Distributed Feedback Control of Multi-Channel Linear Systems


The central aim of this talk is to explain why any jointly controllable, jointly observable multi-channel linear system with a strongly connected neighbor {communication} graph can be exponentially stabilized with arbitrarily fast convergence using a time-invariant distributed linear control. This result can be established using a distributed observer-based control architecture analogous to the familiar centralized observer-based architecture used to control a controllable, observable, linear system. A key consequence of this finding is that the well-known fixed spectrum {set of fixed modes} of a multi-channel linear system is no longer an obstacle to the system's regulation provided distributed rather than decentralized control is used. It will also be explained how to avoid this obstacle using distributed control without restricting the control architecture to be of the observer-based type. Using these ideas, a solution will also be given to the distributed set-point control problem for a multi-channel linear system in which each and every agent with access to the system is able to independently adjust its controlled output to any desired set-point value. Often overlooked in the study of distributed control are the effects of communication network transmission delays. It will be explained why in the face of such delays, exponential stabilization at a prescribed convergence rate can still be achieved with distributed control, at least for discrete-time, multi-channel linear systems.

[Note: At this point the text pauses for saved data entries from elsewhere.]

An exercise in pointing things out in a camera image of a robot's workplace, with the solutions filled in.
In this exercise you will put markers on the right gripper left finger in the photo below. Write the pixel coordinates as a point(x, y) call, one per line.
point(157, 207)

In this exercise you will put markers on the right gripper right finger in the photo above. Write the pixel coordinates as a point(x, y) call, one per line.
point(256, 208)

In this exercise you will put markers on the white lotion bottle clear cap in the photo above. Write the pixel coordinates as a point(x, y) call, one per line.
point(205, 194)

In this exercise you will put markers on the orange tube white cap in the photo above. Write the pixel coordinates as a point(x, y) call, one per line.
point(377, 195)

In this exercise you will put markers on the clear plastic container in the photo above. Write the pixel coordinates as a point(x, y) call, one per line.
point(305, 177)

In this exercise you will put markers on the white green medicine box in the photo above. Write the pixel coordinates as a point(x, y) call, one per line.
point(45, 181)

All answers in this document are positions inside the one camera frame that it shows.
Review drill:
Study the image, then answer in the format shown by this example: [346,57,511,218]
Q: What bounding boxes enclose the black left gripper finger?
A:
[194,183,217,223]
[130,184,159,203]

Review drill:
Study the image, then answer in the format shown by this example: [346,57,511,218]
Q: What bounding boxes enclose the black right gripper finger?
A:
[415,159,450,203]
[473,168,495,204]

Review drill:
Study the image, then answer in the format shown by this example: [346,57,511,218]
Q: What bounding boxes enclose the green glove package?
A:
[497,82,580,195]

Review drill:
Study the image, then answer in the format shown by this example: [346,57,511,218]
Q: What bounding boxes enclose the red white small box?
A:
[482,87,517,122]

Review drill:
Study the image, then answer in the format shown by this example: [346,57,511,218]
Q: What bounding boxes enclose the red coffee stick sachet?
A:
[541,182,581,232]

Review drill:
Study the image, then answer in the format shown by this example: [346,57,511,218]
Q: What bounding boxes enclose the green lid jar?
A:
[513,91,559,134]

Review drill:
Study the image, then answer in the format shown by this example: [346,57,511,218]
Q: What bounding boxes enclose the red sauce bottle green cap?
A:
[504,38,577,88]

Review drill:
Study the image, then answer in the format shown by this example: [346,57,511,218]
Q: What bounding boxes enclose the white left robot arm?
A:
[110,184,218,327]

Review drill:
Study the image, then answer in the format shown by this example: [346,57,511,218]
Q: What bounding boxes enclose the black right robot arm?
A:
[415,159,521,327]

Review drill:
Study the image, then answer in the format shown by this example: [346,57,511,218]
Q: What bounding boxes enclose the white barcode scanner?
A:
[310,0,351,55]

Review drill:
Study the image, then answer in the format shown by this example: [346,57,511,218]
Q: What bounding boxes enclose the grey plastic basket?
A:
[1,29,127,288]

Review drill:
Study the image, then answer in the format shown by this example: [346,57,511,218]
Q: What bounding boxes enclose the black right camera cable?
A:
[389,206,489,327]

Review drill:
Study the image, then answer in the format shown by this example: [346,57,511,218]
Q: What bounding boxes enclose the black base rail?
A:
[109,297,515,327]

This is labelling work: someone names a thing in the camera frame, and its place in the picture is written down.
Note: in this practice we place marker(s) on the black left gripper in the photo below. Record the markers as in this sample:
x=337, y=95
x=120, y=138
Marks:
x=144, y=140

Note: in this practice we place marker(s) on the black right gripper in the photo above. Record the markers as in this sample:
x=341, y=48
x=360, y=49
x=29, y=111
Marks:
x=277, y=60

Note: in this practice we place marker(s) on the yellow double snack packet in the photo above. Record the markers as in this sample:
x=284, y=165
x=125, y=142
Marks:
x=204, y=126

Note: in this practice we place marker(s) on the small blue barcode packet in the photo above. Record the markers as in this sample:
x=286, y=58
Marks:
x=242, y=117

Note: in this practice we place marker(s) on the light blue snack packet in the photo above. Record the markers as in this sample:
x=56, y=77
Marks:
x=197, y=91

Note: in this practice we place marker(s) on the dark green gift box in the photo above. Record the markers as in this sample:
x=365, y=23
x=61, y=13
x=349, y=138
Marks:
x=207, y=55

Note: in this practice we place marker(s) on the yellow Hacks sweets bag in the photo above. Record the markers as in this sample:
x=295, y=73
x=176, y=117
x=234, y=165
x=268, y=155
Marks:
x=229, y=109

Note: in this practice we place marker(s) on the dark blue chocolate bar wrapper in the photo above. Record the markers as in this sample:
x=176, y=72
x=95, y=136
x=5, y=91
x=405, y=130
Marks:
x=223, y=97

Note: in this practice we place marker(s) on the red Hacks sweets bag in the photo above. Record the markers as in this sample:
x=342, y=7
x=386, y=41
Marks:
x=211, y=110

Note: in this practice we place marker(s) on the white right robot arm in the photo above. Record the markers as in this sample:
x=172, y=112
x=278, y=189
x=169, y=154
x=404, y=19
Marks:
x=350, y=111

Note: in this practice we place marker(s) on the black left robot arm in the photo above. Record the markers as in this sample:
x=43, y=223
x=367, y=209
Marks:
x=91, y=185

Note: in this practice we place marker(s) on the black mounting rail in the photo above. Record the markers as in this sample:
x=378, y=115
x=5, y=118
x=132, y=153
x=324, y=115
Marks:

A. Stephen Morse was born in Mt. Vernon, New York. He received a BSEE degree from Cornell University, MS degree from the University of Arizona, and a Ph.D. degree from Purdue University. From 1967 to 1970 he was associated with the Office of Control Theory and Application {OCTA} at the NASA Electronics Research Center in Cambridge, Mass. Since 1970 he has been with Yale University where he is presently the Dudley Professor of Engineering. His main interest is in system theory and he has done research in network synthesis, optimal control, multivariable control, adaptive control, urban transportation, vision-based control, hybrid and nonlinear systems, sensor networks, and coordination and control of large grouping of mobile autonomous agents. He is a Fellow of the IEEE, an IFAC Fellow, a Distinguished Lecturer of the IEEE Control System Society, and a co-recipient of the Society's 1993 and 2005 George S. Axelby Outstanding Paper Awards. He has twice received the American Automatic Contr ol Council's Best Paper Award and is a co-recipient of the Automatica Theory/Methodology Prize . He is the 1999 recipient of the IEEE Technical Field Award for Control Systems. He is the 2013 recipient of the American Automatic Control Council’s Richard E. Bellman Control Heritage Award. He is a member of the National Academy of Engineering and the Connecticut Academy of Science and Engineering.